TC contornara a mesa e sentara-se junto dele, pressionando a orelha contra o celular.
— O que não sabíamos — continuou o rabino —, o que não poderíamos ter sabido, era que o Sr. Samak tinha o coração fraco. Um homem tão forte, mas um coração terrivelmente fraco. As... medidas que tivemos de tomar para mantê-lo sob nossa custódia, receio, foram mais do que ele pôde suportar.
Por um breve momento, Will pensou como jornalista: arrancara uma confissão daquele homem. Não de assassinato, talvez, mas de homicídio culposo. Num espasmo de orgulho profissional, adivinhou que, apesar das horas de intenso interrogatório, os melhores repórteres de Nova York ainda não haviam alcançado um resultado tão bom.
— Foi o que aconteceu, Sr. Monroe, e embora ouvir isso o surpreenda, eu só lhe disse a verdade em todos os nossos encontros até agora. Repito que assumi um grande risco falando com tanta sinceridade. Mas alguma coisa me diz que tomará meu gesto da maneira certa e não me tratará com desprezo. Eu confiei em você e agora espero que confie em mim. Faça isso pelos seus próprios motivos, Will. Faça, porque eu lhe disse que farei o que puder para manter sua mulher viva. Mas também faça pelo que lhe contei ontem e repeti mais uma vez hoje: que uma antiga história se desenrola aqui, ameaçando um desfecho que a humanidade temeu durante milhares de anos. Sua mulher é importante para você, Sr. Monroe, claro que é. Mas o mundo, a criação do Todo-Poderoso, é importante para mim.
O rabino silenciou, à espera de que Will dissesse alguma coisa. Sabia o que acontecia, mas não podia evitar.
— O que está me pedindo para fazer?
— Não fazer nada, Sr. Monroe. Absolutamente nada.
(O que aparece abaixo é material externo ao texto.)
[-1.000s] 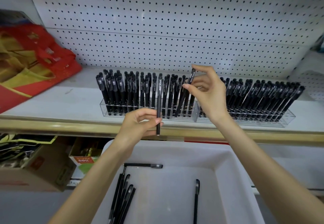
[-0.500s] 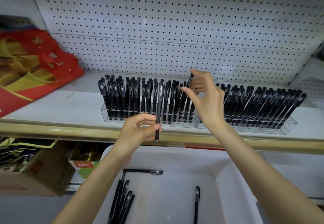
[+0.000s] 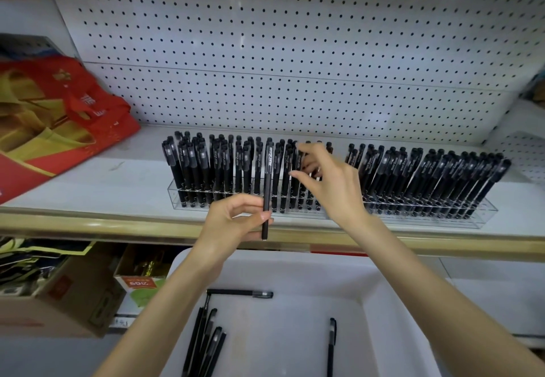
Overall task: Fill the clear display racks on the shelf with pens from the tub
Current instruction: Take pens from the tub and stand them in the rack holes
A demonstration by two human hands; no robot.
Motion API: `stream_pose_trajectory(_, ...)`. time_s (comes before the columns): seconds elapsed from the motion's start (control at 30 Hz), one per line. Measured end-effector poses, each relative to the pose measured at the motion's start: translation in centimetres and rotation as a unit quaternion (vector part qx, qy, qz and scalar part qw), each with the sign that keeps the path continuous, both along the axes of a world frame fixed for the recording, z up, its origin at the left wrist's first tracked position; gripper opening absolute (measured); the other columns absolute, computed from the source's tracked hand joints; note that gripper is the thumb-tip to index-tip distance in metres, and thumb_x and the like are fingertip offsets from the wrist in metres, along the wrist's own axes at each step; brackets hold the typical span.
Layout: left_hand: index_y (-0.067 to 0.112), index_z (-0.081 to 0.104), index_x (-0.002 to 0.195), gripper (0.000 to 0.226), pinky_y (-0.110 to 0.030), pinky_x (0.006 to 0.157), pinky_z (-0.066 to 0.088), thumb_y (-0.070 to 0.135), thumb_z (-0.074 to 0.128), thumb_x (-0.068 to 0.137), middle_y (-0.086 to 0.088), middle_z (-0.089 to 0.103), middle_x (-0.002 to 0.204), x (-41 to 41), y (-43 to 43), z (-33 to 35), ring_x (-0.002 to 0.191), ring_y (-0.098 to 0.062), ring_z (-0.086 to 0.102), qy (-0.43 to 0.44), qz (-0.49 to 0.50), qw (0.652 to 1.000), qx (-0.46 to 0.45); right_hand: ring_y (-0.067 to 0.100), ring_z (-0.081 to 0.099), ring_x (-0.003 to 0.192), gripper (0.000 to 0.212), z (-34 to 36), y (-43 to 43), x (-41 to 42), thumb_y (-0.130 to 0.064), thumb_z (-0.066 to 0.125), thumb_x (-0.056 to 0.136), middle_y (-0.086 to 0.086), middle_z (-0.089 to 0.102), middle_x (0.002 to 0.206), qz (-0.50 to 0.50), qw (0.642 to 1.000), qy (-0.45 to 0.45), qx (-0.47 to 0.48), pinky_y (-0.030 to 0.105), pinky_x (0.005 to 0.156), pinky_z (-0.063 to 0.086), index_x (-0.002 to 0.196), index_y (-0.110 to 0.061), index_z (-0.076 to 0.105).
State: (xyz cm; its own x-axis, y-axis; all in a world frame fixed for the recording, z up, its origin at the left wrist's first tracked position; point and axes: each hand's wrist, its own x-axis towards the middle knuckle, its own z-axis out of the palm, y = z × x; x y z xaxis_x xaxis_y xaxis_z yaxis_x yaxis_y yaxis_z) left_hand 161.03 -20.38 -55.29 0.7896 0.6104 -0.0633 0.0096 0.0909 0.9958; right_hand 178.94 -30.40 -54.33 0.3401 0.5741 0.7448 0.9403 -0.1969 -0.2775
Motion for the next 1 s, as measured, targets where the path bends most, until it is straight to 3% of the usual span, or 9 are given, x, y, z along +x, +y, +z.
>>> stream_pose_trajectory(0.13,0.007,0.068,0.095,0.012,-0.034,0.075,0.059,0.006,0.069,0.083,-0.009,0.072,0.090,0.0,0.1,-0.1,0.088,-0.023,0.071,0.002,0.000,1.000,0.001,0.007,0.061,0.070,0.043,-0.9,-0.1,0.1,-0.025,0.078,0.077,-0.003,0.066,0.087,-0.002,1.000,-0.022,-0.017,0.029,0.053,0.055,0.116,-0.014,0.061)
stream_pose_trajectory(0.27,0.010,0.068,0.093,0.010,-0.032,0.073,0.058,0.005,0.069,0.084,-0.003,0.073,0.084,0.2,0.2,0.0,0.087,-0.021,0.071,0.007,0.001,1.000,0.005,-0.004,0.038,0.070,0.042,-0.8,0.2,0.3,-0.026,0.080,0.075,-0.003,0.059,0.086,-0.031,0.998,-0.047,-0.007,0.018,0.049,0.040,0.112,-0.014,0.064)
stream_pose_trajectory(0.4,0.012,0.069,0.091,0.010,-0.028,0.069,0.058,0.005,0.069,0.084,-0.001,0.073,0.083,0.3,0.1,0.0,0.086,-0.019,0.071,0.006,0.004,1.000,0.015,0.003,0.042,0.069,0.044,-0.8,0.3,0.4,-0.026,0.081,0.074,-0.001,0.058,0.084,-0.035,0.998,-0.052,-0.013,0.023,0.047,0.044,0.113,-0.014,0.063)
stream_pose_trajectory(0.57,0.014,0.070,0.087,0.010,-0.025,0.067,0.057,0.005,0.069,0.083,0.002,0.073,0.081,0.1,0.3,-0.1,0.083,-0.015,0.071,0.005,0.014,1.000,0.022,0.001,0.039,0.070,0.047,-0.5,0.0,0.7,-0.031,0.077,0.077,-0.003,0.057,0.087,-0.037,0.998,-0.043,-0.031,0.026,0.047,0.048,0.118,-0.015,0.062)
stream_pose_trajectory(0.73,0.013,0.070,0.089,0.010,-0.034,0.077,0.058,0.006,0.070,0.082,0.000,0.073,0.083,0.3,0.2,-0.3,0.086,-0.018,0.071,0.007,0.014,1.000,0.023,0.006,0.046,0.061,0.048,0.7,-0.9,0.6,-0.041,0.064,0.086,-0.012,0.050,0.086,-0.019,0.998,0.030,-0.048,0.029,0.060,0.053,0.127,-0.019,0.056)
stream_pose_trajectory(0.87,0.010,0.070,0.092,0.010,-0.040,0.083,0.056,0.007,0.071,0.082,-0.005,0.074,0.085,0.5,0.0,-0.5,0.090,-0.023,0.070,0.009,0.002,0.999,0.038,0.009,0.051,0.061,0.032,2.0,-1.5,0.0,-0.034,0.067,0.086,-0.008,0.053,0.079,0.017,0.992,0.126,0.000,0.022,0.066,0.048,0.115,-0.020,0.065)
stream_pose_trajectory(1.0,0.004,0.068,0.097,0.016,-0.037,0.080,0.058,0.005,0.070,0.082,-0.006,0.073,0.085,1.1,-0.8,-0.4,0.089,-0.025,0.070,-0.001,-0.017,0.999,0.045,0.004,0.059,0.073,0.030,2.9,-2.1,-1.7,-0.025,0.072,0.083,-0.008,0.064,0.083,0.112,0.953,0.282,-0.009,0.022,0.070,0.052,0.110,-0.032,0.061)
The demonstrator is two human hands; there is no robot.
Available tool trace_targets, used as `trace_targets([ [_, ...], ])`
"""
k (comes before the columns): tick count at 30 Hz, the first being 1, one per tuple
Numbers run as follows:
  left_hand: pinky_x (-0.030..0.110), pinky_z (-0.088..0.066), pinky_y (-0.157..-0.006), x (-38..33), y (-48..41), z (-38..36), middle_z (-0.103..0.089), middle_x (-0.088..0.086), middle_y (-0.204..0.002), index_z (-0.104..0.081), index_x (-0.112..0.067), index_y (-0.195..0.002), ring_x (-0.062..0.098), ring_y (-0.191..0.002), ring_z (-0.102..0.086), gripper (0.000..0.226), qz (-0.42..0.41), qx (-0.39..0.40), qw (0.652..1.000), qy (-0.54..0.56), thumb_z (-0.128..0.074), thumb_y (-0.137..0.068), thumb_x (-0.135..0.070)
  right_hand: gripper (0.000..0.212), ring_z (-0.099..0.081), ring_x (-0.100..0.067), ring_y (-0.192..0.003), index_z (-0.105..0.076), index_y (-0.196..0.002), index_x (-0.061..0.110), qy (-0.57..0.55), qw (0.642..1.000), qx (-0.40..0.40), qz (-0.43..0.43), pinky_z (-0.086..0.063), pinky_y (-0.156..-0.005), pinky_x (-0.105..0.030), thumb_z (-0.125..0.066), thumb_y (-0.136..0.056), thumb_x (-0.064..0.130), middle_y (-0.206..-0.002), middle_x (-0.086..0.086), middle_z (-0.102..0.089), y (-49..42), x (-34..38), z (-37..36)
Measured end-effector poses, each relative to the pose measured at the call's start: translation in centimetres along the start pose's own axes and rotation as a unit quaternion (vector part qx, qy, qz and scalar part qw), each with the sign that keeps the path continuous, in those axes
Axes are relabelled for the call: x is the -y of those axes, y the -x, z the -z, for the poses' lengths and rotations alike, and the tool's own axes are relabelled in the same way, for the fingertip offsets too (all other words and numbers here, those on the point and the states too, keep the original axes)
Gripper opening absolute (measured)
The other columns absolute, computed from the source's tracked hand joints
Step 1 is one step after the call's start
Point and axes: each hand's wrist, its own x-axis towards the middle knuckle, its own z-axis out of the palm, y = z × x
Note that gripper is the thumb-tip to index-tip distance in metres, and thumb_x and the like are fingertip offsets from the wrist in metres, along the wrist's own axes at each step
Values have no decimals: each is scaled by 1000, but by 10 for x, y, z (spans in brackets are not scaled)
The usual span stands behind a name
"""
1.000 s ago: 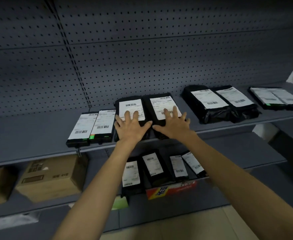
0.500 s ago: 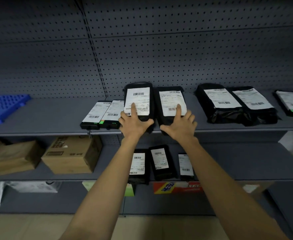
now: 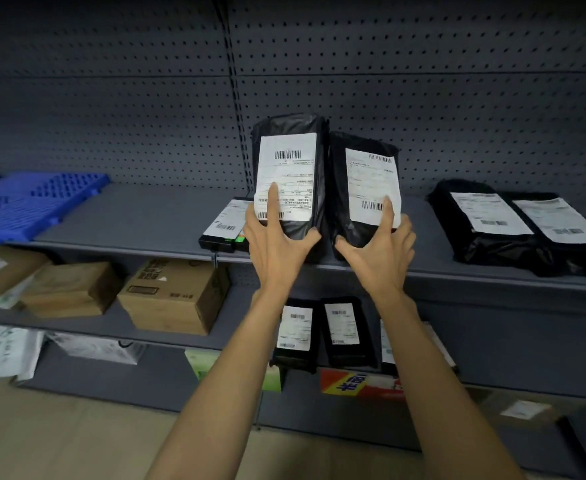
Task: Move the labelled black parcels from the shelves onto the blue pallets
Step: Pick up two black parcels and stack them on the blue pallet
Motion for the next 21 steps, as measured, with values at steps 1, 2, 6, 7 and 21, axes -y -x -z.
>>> trace_targets([
  [1,48,-45,-89,6,-3,8,-22,16,-153,-13,-49,-149,33,-134,-28,99,-1,-9,1000,0,-61,-64,-63,110,-26,-36,-136,-12,-154,30,-6,1000,2,8,-27,-109,-51,-71,-67,60,-154,-18,-20,2,10,-4],
  [2,48,-46,-90,14,-7,16,-21,15,-153,-13,-50,-149,33,-135,-28,99,0,-18,1000,-2,-62,-64,-63,110,-25,-36,-137,-12,-154,30,-11,1000,6,14,-27,-110,-50,-71,-67,60,-155,-17,-20,5,21,-8],
  [6,51,-49,-85,62,-26,64,-23,12,-152,-12,-51,-149,34,-132,-31,98,22,-55,998,-28,-61,-64,-62,110,-26,-35,-136,-12,-154,30,-34,998,33,43,-26,-111,-48,-71,-66,61,-154,-16,-22,20,76,-39],
  [7,51,-49,-84,77,-32,80,-23,12,-152,-12,-51,-149,34,-131,-31,98,24,-65,997,-36,-60,-64,-62,110,-26,-35,-136,-13,-154,31,-40,997,39,50,-26,-111,-48,-71,-66,61,-155,-16,-22,25,93,-49],
  [21,48,-47,-92,310,-109,389,-30,5,-147,-14,-46,-150,28,-132,-33,100,105,-245,957,-115,-65,-64,-58,108,-22,-36,-139,-13,-154,32,-183,950,173,187,-24,-112,-49,-73,-68,57,-157,-13,-19,176,412,-228],
])
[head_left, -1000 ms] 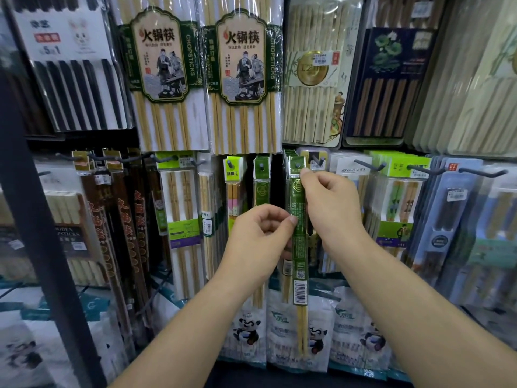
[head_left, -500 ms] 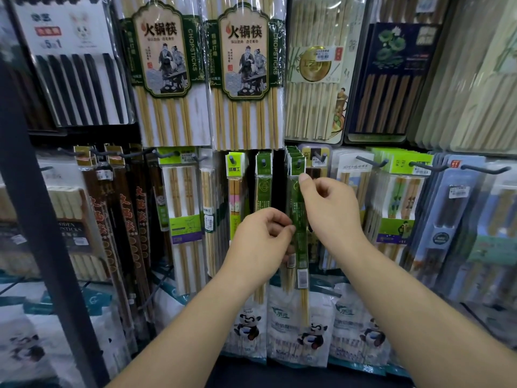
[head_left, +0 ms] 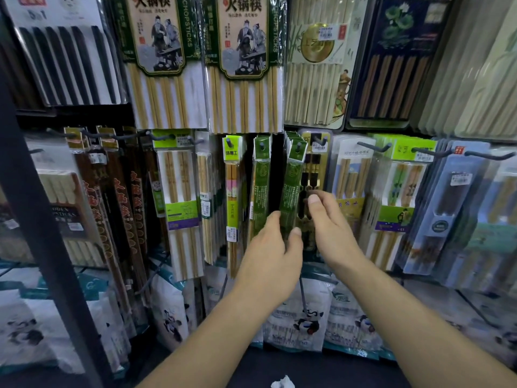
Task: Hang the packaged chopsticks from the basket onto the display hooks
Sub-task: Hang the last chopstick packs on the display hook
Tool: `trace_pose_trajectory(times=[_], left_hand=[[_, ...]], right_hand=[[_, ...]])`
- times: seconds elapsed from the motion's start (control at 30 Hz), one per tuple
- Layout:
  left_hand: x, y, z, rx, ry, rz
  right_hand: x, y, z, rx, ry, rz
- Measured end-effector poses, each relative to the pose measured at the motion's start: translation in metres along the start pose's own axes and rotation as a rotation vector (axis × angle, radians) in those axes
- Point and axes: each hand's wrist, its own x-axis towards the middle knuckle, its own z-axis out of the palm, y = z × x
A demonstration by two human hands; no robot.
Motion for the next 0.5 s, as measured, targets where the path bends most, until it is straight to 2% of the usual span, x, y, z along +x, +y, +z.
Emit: trace_pose_trajectory(times=[0.17,0.3,0.5], left_hand=[[0.012,0.003,0.012,-0.155,-0.004,-0.071],[0.034,0.0,0.022,-0.295,0.022,-0.141],[0.054,-0.006,0.036,-0.747,-0.071,-0.283]], right_hand=[[-0.005,0.012,0.004,0.103,-0.158,0.026],[-0.002,0.016,0.008,0.178,-0.211,0.07],[-0.001,0.015,0.023,0.302,-0.228,0.176]])
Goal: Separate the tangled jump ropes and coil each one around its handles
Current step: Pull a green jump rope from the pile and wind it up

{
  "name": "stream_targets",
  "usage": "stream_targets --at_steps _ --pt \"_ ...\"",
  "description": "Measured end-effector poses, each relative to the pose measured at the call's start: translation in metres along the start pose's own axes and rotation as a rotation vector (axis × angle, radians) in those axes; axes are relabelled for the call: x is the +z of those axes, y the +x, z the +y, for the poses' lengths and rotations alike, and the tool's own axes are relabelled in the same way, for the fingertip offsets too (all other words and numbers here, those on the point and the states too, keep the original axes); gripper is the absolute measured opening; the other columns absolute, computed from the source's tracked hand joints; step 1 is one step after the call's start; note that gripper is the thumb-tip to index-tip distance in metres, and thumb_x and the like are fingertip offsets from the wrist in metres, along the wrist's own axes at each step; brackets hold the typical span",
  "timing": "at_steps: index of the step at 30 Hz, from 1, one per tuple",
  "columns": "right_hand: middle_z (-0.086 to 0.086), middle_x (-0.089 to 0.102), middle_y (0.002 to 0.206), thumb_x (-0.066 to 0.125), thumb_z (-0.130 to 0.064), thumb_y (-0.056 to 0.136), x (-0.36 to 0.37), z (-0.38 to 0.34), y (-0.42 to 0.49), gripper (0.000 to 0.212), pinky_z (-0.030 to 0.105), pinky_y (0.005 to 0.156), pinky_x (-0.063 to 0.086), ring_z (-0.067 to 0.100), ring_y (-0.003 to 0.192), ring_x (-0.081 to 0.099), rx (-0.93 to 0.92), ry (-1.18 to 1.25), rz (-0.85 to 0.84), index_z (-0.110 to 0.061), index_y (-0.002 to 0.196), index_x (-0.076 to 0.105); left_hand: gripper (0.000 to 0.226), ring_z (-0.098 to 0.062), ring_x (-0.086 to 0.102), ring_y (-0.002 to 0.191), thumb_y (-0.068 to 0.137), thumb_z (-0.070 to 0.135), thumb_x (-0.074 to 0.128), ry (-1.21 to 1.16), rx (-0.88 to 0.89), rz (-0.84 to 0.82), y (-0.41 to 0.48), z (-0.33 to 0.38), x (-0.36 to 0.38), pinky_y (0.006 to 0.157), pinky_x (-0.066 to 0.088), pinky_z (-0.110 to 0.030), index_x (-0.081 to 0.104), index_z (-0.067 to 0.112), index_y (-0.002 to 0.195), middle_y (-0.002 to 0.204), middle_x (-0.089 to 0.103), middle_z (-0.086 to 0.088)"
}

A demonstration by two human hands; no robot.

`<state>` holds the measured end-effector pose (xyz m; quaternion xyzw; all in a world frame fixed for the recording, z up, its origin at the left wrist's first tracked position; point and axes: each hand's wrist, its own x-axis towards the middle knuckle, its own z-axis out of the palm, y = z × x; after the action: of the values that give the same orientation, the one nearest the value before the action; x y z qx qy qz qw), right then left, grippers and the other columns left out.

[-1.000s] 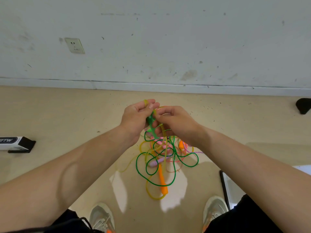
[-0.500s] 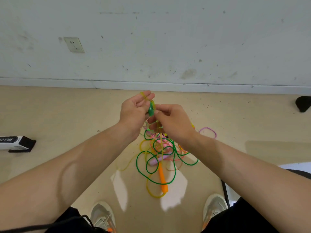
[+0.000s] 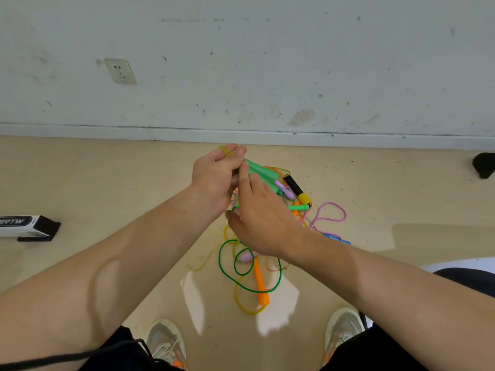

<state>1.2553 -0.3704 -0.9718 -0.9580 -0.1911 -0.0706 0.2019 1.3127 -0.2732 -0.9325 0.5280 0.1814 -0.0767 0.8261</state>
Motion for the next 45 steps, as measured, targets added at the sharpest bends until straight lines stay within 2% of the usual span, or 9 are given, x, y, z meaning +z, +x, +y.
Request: stream_targets --at_steps 6,9,12,16,23,27,32,39,45 --pt "0.019 0.053 0.115 0.055 -0.02 0.083 0.002 -0.003 -0.003 0.076 0.043 0.083 0.048 0.034 0.098 0.054 -0.059 -0.101 0.133 0.011 0.147 0.03 0.028 -0.018 0.066 0.089 0.092 -0.005 0.062 0.016 -0.012 0.001 0.001 0.01 -0.002 0.045 0.044 -0.016 0.061 0.001 0.119 0.116 0.071 -0.008" --pt "0.012 0.055 0.117 0.049 -0.008 0.094 -0.003 -0.008 -0.004 0.054 0.036 0.087 0.042 0.027 0.106 0.054 0.035 0.256 0.127 -0.003 0.146 0.037 0.023 -0.016 0.068 0.086 0.093 -0.005 0.06 -0.025 -0.016 0.009 0.005 0.021 -0.005 0.063 0.058 -0.021 0.062 0.002 0.115 0.112 0.073 -0.008" --pt "-0.005 0.06 0.08 0.04 -0.021 0.106 -0.009 0.0 0.001 0.022 0.029 0.07 0.04 0.01 0.075 0.058 0.236 0.583 0.023 -0.016 0.119 0.056 0.017 -0.013 0.072 0.085 0.094 -0.003 0.06 -0.07 -0.021 -0.041 0.01 0.028 -0.01 0.081 0.06 -0.029 0.061 0.004 0.109 0.104 0.074 -0.005" --pt "0.0 0.044 0.06 0.045 -0.027 0.106 -0.019 0.031 0.009 0.035 0.026 0.056 0.031 0.01 0.054 0.039 0.35 0.9 -0.169 -0.014 0.08 0.065 0.022 -0.016 0.073 0.093 0.096 -0.002 0.055 -0.047 -0.038 -0.22 0.01 0.038 -0.02 0.079 0.061 -0.029 0.06 0.001 0.117 0.102 0.075 -0.004" --pt "-0.002 0.05 0.065 0.06 -0.015 0.095 -0.039 0.067 0.016 0.021 0.028 0.058 0.029 0.012 0.058 0.039 0.474 1.171 -0.335 -0.019 0.079 0.072 0.036 -0.025 0.072 0.104 0.08 0.004 0.063 0.399 -0.029 -0.565 0.0 0.047 -0.035 0.086 0.059 -0.033 0.065 0.005 0.117 0.111 0.075 -0.006" --pt "0.0 0.047 0.063 0.066 -0.021 0.09 -0.041 0.063 0.019 0.028 0.029 0.058 0.026 0.012 0.057 0.036 0.466 1.154 -0.296 -0.021 0.063 0.07 0.031 -0.019 0.073 0.097 0.087 -0.004 0.065 0.611 0.092 -0.546 0.0 0.046 -0.035 0.074 0.059 -0.026 0.067 0.007 0.116 0.109 0.076 -0.007" --pt "-0.003 0.049 0.058 0.065 -0.014 0.092 -0.039 0.06 0.02 0.026 0.028 0.055 0.028 0.011 0.051 0.037 0.455 1.034 -0.187 -0.019 0.067 0.075 0.033 -0.008 0.072 0.095 0.087 0.001 0.071 0.819 0.195 -0.535 -0.002 0.043 -0.037 0.067 0.055 -0.019 0.068 0.012 0.118 0.108 0.076 0.002" --pt "-0.003 0.052 0.057 0.069 -0.025 0.089 -0.037 0.051 0.02 0.02 0.03 0.056 0.035 0.011 0.053 0.042 0.464 0.794 -0.081 -0.012 0.075 0.077 0.037 -0.003 0.072 0.078 0.084 -0.001 0.074 0.993 0.266 -0.507 -0.005 0.039 -0.037 0.073 0.062 -0.033 0.069 0.017 0.116 0.106 0.076 0.006" --pt "-0.013 0.049 0.044 0.072 -0.031 0.089 -0.037 0.044 0.017 0.024 0.015 0.043 0.032 0.003 0.042 0.043 0.443 0.565 -0.013 -0.021 0.067 0.07 0.039 0.013 0.065 0.07 0.082 -0.005 0.074 1.132 0.337 -0.532 -0.004 0.034 -0.036 0.077 0.061 -0.032 0.07 0.009 0.118 0.1 0.075 0.011"
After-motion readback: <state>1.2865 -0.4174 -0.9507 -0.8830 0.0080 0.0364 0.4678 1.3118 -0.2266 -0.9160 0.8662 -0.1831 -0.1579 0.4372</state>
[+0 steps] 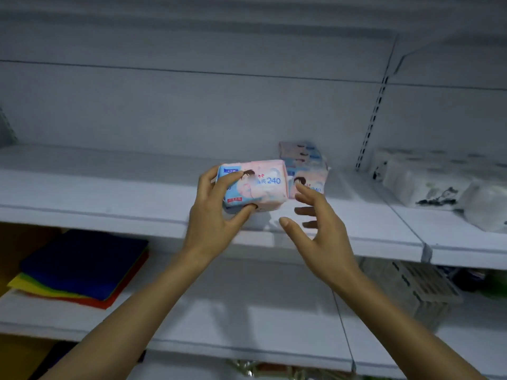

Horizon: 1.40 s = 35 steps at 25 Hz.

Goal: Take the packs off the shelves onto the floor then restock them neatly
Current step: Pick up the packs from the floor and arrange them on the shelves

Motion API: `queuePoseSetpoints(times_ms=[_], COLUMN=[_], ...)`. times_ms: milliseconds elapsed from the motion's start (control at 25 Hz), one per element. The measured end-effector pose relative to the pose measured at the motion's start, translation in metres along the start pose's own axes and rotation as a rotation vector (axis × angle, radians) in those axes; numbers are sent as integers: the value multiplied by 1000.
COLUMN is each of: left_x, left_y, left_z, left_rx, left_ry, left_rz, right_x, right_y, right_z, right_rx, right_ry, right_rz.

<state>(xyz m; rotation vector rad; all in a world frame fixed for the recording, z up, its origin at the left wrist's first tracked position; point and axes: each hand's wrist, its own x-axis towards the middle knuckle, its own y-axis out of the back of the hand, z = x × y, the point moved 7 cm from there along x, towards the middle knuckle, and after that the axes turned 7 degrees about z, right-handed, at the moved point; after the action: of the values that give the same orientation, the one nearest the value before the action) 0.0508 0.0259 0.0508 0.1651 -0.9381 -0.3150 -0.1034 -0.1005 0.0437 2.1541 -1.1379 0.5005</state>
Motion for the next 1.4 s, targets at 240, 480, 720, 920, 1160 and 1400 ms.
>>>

Apenas ficar fora disso e ser paciente. Faltam talvez dois dias, e então todos nós conheceremos nossos destinos. Portanto, embora esteja desesperado para ver Beth de novo, suplico-lhe que espere. Nada de se intrometer, nada de bancar o detetive amador. Apenas espere. Espero que faça o que é certo, Will. Boa noite. E que Deus volte a fazer seu rosto brilhar sobre todos nós.
O telefone desligou-se com um estalo. Will olhou para TC, que parecia tremer com o aparelho.
— É tão estranho ouvir a voz dele — disse ela, quase num sussurro. — Depois de falarmos tanto sobre ele, quero dizer.
Will fizera uma anotação estranha, enquanto o rabino falava para que decifrassem o sentido. Entretanto, o mais impressionante era o tom. Se Will estivesse fazendo um resumo para Harden sobre a conversa que acabara de ter, se basearia nisso. O rabino parecera conciliatório, mas havia algo além disso... quase pesaroso.
O silêncio não durou muito tempo. O celular tinha outro texto para ser decifrado.